* Exercise prompt
The answer must be every entry, given again word for word.

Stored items
········

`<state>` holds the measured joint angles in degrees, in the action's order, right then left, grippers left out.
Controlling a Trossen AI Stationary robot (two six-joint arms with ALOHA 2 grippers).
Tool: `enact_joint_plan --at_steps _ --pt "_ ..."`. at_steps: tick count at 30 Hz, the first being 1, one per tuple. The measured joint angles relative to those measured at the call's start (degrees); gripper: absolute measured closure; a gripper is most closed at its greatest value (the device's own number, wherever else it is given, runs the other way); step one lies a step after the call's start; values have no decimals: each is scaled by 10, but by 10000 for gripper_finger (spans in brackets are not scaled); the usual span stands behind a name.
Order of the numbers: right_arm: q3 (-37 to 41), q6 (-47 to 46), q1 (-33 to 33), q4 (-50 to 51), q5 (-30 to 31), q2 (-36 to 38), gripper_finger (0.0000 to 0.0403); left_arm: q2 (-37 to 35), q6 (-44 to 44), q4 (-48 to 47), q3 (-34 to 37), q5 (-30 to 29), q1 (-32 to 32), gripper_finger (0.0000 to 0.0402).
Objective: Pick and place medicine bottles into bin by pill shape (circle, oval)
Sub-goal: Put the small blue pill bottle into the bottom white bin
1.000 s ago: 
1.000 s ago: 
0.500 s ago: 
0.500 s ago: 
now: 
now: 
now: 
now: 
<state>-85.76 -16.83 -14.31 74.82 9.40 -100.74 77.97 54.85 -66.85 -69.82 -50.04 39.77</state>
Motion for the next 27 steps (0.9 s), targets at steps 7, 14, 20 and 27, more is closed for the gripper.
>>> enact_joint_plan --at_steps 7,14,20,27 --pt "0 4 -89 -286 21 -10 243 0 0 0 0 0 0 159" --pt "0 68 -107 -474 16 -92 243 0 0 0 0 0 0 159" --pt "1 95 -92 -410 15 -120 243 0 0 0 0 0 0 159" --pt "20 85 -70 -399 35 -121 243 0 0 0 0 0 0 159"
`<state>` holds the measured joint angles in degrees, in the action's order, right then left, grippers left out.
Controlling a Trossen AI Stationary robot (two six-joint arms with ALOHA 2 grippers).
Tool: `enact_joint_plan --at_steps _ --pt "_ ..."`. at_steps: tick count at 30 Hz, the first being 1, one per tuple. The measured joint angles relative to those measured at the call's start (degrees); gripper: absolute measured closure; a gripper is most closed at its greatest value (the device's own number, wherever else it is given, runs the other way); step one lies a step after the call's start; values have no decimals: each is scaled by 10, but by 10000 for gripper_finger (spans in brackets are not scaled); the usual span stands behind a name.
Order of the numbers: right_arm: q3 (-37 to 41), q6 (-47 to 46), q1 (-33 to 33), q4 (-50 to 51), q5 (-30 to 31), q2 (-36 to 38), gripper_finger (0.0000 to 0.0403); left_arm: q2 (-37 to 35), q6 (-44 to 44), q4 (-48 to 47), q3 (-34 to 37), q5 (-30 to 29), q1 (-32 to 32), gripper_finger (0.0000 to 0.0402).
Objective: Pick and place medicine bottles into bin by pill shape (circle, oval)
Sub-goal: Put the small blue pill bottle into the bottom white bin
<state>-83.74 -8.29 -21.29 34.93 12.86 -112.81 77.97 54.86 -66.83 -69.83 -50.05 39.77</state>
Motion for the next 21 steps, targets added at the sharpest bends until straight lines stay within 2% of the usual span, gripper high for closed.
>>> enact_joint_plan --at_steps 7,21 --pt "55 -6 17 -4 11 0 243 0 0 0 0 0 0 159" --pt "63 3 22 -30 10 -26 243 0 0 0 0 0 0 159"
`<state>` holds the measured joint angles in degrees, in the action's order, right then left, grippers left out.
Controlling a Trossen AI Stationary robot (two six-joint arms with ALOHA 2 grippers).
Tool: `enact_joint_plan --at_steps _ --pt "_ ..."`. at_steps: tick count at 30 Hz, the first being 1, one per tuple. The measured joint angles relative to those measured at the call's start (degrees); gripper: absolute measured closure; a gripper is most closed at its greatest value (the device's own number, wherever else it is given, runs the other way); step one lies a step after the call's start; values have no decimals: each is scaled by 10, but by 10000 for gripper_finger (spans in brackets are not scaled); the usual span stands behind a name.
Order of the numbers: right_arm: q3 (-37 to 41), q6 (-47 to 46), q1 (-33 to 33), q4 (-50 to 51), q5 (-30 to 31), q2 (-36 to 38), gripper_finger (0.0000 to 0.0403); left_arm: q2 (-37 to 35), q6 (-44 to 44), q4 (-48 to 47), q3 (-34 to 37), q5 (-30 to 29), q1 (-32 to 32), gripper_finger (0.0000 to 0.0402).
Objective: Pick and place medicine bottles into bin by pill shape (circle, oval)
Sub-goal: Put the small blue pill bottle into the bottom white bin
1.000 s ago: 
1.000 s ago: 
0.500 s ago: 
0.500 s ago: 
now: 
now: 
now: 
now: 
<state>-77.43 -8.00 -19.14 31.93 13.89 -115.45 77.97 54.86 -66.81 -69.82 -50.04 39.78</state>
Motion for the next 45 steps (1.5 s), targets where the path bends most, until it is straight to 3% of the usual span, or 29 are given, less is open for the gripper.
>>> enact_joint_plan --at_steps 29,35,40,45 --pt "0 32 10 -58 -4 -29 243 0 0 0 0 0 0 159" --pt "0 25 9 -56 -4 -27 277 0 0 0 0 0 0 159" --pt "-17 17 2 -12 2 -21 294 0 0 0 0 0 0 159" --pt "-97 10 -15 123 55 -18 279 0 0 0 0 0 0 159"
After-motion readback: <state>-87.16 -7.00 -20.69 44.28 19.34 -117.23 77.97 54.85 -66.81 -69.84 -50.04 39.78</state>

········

* Exercise output
`<state>` holds the measured joint angles in degrees, in the action's order, right then left, grippers left out.
Controlling a Trossen AI Stationary robot (two six-joint arms with ALOHA 2 grippers).
Tool: `enact_joint_plan --at_steps _ --pt "_ ..."`. at_steps: tick count at 30 Hz, the first being 1, one per tuple. The measured joint angles relative to those measured at the call's start (degrees); gripper: absolute measured closure; a gripper is most closed at its greatest value (the device's own number, wherever else it is given, runs the other way); step one lies a step after the call's start; values have no decimals: each is scaled by 10, but by 10000 for gripper_finger (spans in brackets are not scaled); the usual span stands behind a name.
Order of the numbers: right_arm: q3 (-37 to 41), q6 (-47 to 46), q1 (-33 to 33), q4 (-50 to 51), q5 (-30 to 31), q2 (-36 to 38), gripper_finger (0.0000 to 0.0403); left_arm: q2 (-37 to 35), q6 (-44 to 44), q4 (-48 to 47), q3 (-34 to 37), q5 (-30 to 29), q1 (-32 to 32), gripper_finger (0.0000 to 0.0402).
Objective: Pick and place medicine bottles into bin by pill shape (circle, oval)
Sub-goal: Put the small blue pill bottle into the bottom white bin
1.000 s ago: 
1.000 s ago: 
0.500 s ago: 
0.500 s ago: 
now: 
now: 
now: 
now: 
<state>-85.76 -16.83 -14.31 74.82 9.40 -100.74 77.97 54.85 -66.85 -69.82 -50.04 39.77</state>
Motion for the next 27 steps (0.9 s), targets at steps 7, 14, 20 and 27, more is closed for the gripper.
>>> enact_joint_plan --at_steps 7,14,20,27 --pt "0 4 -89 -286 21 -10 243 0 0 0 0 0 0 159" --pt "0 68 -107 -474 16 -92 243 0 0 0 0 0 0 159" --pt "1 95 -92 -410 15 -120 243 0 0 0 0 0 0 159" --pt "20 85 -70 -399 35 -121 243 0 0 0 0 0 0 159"
`<state>` holds the measured joint angles in degrees, in the action's order, right then left, grippers left out.
Controlling a Trossen AI Stationary robot (two six-joint arms with ALOHA 2 grippers).
Tool: `enact_joint_plan --at_steps _ --pt "_ ..."`. at_steps: tick count at 30 Hz, the first being 1, one per tuple. The measured joint angles relative to those measured at the call's start (degrees); gripper: absolute measured closure; a gripper is most closed at its greatest value (the device's own number, wherever else it is given, runs the other way); step one lies a step after the call's start; values have no decimals: each is scaled by 10, but by 10000 for gripper_finger (spans in brackets are not scaled); the usual span stands behind a name.
Order of the numbers: right_arm: q3 (-37 to 41), q6 (-47 to 46), q1 (-33 to 33), q4 (-50 to 51), q5 (-30 to 31), q2 (-36 to 38), gripper_finger (0.0000 to 0.0403); left_arm: q2 (-37 to 35), q6 (-44 to 44), q4 (-48 to 47), q3 (-34 to 37), q5 (-30 to 29), q1 (-32 to 32), gripper_finger (0.0000 to 0.0402).
Objective: Pick and place medicine bottles into bin by pill shape (circle, oval)
Sub-goal: Put the small blue pill bottle into the bottom white bin
<state>-83.74 -8.29 -21.29 34.93 12.86 -112.81 77.97 54.86 -66.83 -69.83 -50.05 39.77</state>
Motion for the next 21 steps, targets added at the sharpest bends until straight lines stay within 2% of the usual span, gripper high for closed.
>>> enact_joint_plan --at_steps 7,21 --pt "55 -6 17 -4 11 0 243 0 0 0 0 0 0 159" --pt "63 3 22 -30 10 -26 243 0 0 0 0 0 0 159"
`<state>` holds the measured joint angles in degrees, in the action's order, right then left, grippers left out.
Controlling a Trossen AI Stationary robot (two six-joint arms with ALOHA 2 grippers).
Tool: `enact_joint_plan --at_steps _ --pt "_ ..."`. at_steps: tick count at 30 Hz, the first being 1, one per tuple. The measured joint angles relative to those measured at the call's start (degrees); gripper: absolute measured closure; a gripper is most closed at its greatest value (the device's own number, wherever else it is given, runs the other way); step one lies a step after the call's start; values have no decimals: each is scaled by 10, but by 10000 for gripper_finger (spans in brackets are not scaled); the usual span stands behind a name.
Order of the numbers: right_arm: q3 (-37 to 41), q6 (-47 to 46), q1 (-33 to 33), q4 (-50 to 51), q5 (-30 to 31), q2 (-36 to 38), gripper_finger (0.0000 to 0.0403); left_arm: q2 (-37 to 35), q6 (-44 to 44), q4 (-48 to 47), q3 (-34 to 37), q5 (-30 to 29), q1 (-32 to 32), gripper_finger (0.0000 to 0.0402).
Objective: Pick and place medicine bottles into bin by pill shape (circle, oval)
Sub-goal: Put the small blue pill bottle into the bottom white bin
1.000 s ago: 
1.000 s ago: 
0.500 s ago: 
0.500 s ago: 
now: 
now: 
now: 
now: 
<state>-77.43 -8.00 -19.14 31.93 13.89 -115.45 77.97 54.86 -66.81 -69.82 -50.04 39.78</state>
Motion for the next 45 steps (1.5 s), targets where the path bends most, until it is straight to 3% of the usual span, or 29 are given, less is open for the gripper.
>>> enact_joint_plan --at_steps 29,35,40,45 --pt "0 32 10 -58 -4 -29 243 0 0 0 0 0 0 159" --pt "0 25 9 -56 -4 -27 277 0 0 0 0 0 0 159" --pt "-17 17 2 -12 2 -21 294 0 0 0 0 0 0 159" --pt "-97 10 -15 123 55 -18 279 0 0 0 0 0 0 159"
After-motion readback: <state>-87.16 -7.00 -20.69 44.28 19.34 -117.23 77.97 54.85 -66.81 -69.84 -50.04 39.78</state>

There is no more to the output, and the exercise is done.